(ACTION ITEM)
Please retype the listing exactly as it appears, skipping each picture.

(SUPPLIED DATA)
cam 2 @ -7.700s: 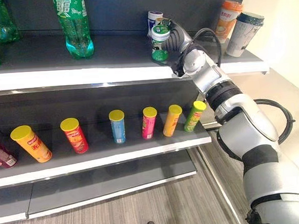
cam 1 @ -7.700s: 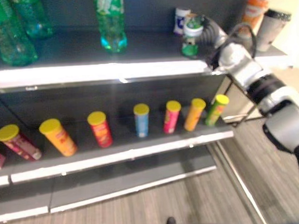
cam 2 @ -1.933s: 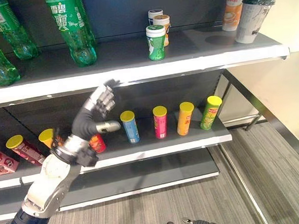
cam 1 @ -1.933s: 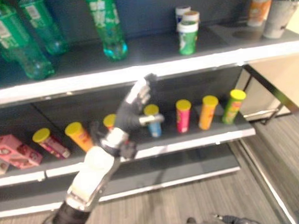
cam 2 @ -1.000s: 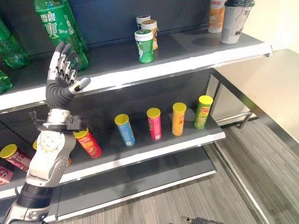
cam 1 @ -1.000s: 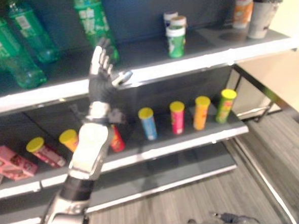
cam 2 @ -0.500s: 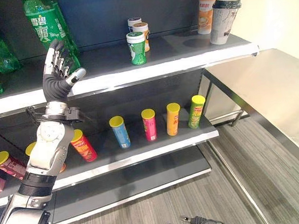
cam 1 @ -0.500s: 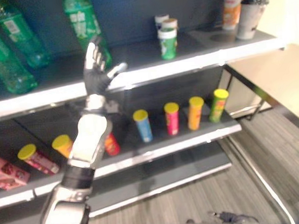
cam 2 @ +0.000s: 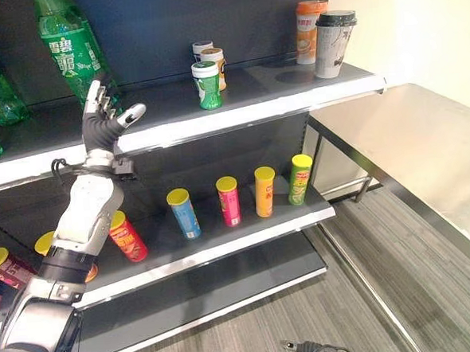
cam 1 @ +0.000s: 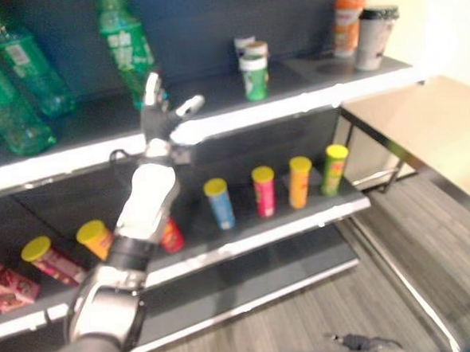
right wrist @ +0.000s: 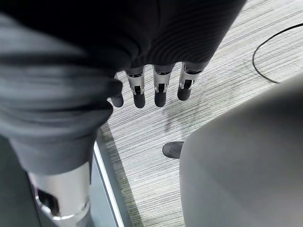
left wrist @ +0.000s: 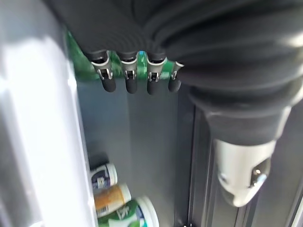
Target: Put the goods on the table back onto the shelves and tidy them up.
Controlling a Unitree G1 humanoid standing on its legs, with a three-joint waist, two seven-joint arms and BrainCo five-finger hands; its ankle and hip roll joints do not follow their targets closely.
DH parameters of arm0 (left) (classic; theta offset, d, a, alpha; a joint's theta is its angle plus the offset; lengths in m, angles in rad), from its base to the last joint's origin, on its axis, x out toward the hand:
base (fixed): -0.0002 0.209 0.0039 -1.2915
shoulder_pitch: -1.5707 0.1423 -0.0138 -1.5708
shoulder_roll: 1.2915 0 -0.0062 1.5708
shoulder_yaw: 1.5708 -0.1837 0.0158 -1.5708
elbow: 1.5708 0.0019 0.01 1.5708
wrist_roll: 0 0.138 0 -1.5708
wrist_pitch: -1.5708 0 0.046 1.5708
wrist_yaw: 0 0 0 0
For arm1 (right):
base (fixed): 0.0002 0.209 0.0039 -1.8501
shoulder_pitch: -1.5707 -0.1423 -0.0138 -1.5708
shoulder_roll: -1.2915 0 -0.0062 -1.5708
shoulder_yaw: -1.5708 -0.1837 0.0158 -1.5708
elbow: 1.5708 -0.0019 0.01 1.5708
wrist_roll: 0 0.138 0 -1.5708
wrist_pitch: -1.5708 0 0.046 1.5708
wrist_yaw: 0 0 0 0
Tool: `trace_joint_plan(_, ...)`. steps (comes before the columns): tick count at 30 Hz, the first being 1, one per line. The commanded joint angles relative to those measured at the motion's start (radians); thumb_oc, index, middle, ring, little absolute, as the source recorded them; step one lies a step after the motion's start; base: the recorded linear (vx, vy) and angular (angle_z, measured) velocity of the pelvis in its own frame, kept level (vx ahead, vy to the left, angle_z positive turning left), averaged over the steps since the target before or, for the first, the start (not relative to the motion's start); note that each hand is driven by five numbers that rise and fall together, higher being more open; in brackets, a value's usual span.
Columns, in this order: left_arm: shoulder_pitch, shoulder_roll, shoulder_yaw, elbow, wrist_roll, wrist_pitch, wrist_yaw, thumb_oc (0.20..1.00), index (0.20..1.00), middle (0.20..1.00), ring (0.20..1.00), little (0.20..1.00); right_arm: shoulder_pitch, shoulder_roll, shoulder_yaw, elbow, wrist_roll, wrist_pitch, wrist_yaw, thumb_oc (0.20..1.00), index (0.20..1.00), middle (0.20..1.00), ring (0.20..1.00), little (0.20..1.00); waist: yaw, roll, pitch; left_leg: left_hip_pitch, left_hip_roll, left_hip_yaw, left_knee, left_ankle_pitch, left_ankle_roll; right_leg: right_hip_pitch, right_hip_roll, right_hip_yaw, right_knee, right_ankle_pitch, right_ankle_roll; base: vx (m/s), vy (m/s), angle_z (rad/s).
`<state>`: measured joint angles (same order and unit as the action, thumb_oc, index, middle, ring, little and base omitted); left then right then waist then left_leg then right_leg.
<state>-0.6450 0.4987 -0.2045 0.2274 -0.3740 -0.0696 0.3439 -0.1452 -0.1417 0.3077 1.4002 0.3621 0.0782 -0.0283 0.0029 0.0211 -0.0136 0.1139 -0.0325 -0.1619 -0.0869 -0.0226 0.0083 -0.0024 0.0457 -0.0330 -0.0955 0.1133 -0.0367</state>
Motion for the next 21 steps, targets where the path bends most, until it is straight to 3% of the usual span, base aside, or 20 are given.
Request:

(ANSWER SECTION)
cam 2 @ -7.700s: 
cam 1 @ -7.700s: 
cam 2 @ -1.933s: 
cam 1 @ -1.933s: 
cam 2 @ -1.000s: 
cam 1 @ -1.000s: 
cam 2 @ -0.500s: 
cam 1 @ -0.500s: 
cam 2 @ +0.000s: 
cam 1 @ +0.000s: 
right wrist @ +0.000s: 
left wrist @ +0.000s: 
Target: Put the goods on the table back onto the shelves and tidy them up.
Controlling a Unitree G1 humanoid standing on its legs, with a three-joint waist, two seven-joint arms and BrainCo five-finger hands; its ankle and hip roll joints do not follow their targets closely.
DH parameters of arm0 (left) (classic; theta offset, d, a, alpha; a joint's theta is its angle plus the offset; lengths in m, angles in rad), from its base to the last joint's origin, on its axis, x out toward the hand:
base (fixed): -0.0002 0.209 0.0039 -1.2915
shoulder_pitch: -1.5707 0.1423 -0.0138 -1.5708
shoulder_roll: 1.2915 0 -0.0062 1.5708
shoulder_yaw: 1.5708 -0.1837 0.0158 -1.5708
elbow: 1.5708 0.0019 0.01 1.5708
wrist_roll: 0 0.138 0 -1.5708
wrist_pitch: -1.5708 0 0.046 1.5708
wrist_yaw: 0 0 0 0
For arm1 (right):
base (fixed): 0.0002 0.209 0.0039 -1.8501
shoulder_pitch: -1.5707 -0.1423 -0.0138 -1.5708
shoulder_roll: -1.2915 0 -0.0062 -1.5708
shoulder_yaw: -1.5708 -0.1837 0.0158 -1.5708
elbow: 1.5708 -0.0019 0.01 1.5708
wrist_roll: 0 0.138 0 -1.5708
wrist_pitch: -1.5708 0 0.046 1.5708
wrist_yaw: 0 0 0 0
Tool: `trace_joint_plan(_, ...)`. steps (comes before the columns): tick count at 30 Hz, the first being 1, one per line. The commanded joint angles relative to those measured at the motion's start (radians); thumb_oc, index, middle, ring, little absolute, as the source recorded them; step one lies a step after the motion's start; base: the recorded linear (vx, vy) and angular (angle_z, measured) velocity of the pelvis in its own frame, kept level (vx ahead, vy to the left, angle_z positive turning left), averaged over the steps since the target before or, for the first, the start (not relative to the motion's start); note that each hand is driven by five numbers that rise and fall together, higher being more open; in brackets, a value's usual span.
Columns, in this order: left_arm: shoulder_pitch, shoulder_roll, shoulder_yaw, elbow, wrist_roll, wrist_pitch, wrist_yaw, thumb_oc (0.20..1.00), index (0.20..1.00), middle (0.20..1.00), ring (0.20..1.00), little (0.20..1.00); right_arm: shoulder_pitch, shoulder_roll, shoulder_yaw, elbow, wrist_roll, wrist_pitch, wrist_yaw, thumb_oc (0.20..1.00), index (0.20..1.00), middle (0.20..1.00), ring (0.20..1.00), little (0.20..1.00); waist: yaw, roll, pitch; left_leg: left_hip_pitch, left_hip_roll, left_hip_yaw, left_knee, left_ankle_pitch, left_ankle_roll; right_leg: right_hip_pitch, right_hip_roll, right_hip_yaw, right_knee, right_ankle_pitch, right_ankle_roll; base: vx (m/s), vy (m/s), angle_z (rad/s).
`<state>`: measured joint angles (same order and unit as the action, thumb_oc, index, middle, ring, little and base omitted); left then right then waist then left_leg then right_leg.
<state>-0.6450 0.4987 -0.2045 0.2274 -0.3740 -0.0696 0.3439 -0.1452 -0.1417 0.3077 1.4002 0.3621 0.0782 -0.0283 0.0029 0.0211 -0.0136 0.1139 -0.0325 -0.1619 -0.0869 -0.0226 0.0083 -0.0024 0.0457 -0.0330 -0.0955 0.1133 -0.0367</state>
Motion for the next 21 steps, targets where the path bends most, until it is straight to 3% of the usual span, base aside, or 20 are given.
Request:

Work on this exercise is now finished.